Infrastructure — This question tests Infrastructure — Read the scenario before looking for a memorised answer..
What is the correct answer to this question?
The correct answer is: The internet connection is down — Since the user can successfully ping the local default gateway, the Layer 2 and Layer 3 connectivity within the local subnet is intact, ruling out issues with the NIC, subnet mask, or local routing. The failure to ping an external IP address indicates that traffic is not being forwarded beyond the local network, which most commonly occurs when the internet connection (WAN link) is down or the ISP's upstream router is unreachable.

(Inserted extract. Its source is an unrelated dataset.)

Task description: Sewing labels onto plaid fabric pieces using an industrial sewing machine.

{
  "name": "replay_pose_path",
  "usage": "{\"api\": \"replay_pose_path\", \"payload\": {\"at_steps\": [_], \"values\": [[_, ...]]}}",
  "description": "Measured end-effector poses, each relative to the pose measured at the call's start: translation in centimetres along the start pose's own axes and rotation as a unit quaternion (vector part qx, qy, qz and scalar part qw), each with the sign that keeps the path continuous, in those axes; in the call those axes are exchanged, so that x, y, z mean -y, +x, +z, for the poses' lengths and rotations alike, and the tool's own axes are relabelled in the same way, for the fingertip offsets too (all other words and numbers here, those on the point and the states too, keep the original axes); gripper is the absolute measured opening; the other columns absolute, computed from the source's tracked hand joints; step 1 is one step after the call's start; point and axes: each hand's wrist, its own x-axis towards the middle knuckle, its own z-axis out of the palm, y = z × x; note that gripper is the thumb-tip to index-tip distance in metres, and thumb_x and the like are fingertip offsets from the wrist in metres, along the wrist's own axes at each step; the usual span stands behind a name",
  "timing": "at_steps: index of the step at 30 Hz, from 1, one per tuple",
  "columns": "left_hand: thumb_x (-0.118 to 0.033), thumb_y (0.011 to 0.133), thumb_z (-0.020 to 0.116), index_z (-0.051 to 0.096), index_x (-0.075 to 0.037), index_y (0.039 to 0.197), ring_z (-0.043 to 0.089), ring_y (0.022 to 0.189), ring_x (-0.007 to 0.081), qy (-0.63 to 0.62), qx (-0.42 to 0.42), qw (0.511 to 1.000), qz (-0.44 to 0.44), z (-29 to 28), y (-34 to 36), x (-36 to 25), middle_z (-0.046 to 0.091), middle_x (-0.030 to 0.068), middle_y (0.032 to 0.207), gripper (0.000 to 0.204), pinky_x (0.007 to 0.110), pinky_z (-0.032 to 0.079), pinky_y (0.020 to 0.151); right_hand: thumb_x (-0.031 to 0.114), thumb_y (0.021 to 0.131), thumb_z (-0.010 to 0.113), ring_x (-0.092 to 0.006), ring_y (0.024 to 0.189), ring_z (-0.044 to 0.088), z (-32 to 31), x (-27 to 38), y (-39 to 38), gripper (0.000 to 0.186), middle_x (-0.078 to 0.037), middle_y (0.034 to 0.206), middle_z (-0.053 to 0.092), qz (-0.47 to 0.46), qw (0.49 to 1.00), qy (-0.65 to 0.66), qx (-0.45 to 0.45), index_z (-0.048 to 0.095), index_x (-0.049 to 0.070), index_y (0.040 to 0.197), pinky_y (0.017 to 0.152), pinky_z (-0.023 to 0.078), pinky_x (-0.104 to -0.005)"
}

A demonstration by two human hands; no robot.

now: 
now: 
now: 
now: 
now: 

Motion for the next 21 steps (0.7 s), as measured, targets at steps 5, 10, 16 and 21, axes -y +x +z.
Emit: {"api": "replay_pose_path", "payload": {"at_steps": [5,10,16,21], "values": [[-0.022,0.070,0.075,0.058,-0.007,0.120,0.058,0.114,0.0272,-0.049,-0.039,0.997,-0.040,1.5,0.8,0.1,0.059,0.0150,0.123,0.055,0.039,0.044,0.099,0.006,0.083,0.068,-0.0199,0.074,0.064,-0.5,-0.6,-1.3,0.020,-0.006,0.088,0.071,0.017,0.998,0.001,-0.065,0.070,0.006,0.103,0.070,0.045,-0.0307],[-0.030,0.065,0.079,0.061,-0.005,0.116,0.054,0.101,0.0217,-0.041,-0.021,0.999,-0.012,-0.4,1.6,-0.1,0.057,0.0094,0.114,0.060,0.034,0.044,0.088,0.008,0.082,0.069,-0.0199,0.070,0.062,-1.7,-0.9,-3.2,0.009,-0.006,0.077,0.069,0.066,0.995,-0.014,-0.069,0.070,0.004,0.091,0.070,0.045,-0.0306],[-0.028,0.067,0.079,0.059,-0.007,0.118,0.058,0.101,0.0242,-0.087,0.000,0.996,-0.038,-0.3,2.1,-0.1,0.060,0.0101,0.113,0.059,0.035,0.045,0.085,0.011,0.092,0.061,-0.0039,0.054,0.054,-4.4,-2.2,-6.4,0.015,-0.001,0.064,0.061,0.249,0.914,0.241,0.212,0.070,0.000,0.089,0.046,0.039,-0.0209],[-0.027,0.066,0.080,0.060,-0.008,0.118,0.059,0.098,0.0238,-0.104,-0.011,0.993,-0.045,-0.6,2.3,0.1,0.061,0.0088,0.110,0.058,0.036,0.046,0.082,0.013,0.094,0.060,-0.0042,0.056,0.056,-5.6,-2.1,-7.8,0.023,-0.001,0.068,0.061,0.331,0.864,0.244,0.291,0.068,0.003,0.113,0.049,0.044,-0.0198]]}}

What should I do if I get this FC0-U61 question wrong?
Identify which exam domain this question belongs to, review the core concept, then practise similar questions from the same domain.
Are there clue words in this question I should notice?
Yes — watch for: "most likely". Probability qualifier — the question wants the most probable cause or outcome, not a guaranteed one. Eliminate low-probability options.
What is the key concept behind this question?
Read the scenario before looking for a memorised answer.